= DATASET RECORDS =

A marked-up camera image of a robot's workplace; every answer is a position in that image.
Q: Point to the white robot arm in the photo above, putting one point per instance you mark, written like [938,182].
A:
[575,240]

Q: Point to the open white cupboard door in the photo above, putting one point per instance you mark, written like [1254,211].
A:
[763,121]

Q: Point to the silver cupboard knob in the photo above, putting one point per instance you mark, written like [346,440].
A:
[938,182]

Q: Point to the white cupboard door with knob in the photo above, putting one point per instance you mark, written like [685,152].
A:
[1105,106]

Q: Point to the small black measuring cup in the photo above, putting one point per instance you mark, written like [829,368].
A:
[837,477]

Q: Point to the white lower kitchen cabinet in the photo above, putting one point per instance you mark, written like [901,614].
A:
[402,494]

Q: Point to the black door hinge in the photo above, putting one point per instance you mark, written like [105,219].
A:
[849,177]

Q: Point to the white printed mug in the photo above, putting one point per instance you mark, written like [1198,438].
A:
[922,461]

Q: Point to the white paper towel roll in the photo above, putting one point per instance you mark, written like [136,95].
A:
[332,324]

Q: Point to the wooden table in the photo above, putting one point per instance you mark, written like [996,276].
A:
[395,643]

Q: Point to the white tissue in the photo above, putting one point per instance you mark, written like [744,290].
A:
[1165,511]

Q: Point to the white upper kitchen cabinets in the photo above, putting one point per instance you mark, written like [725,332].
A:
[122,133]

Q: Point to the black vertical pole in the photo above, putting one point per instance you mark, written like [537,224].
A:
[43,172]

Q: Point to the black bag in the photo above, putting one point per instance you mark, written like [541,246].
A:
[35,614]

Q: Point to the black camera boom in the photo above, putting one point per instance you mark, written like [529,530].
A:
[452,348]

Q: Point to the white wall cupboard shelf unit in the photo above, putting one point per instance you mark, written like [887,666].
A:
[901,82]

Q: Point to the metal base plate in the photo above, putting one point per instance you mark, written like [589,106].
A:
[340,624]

= WHAT YOU SHOULD DO =
Copy all records verbatim.

= WRITTEN ANSWER =
A marked-up camera image of a robot's workplace; every answer is a position in that image.
Q: Point to the white robot arm in the photo above, putting one point per instance you mark, written like [938,182].
A:
[575,240]

Q: Point to the open white cupboard door in the photo above, putting one point per instance you mark, written like [1254,211].
A:
[763,121]

Q: Point to the silver cupboard knob in the photo above, putting one point per instance you mark, written like [346,440].
A:
[938,182]

Q: Point to the white cupboard door with knob in the photo above, putting one point per instance you mark, written like [685,152].
A:
[1105,106]

Q: Point to the small black measuring cup in the photo above, putting one point per instance you mark, written like [829,368].
A:
[837,477]

Q: Point to the white lower kitchen cabinet in the photo above, putting one point per instance you mark, written like [901,614].
A:
[402,494]

Q: Point to the black door hinge in the photo above, putting one point per instance you mark, written like [105,219].
A:
[849,177]

Q: Point to the white printed mug in the photo above, putting one point per instance you mark, written like [1198,438].
A:
[922,461]

Q: Point to the white paper towel roll in the photo above, putting one point per instance you mark, written like [136,95].
A:
[332,324]

Q: Point to the wooden table in the photo above, putting one point per instance you mark, written like [996,276].
A:
[395,643]

Q: Point to the white tissue in the photo above, putting one point per instance you mark, written like [744,290].
A:
[1165,511]

Q: Point to the white upper kitchen cabinets in the photo above, putting one point per instance you mark, written like [725,332].
A:
[122,133]

Q: Point to the black vertical pole in the photo above, putting one point per instance you mark, written like [537,224].
A:
[43,172]

Q: Point to the black bag in the photo above, putting one point per instance you mark, written like [541,246].
A:
[35,614]

Q: Point to the black camera boom in the photo above, putting one point per instance you mark, written like [529,530].
A:
[452,348]

Q: Point to the white wall cupboard shelf unit in the photo above, putting one point per instance you mark, written like [887,666].
A:
[901,82]

Q: Point to the metal base plate in the photo above, putting one point per instance you mark, written like [589,106].
A:
[340,624]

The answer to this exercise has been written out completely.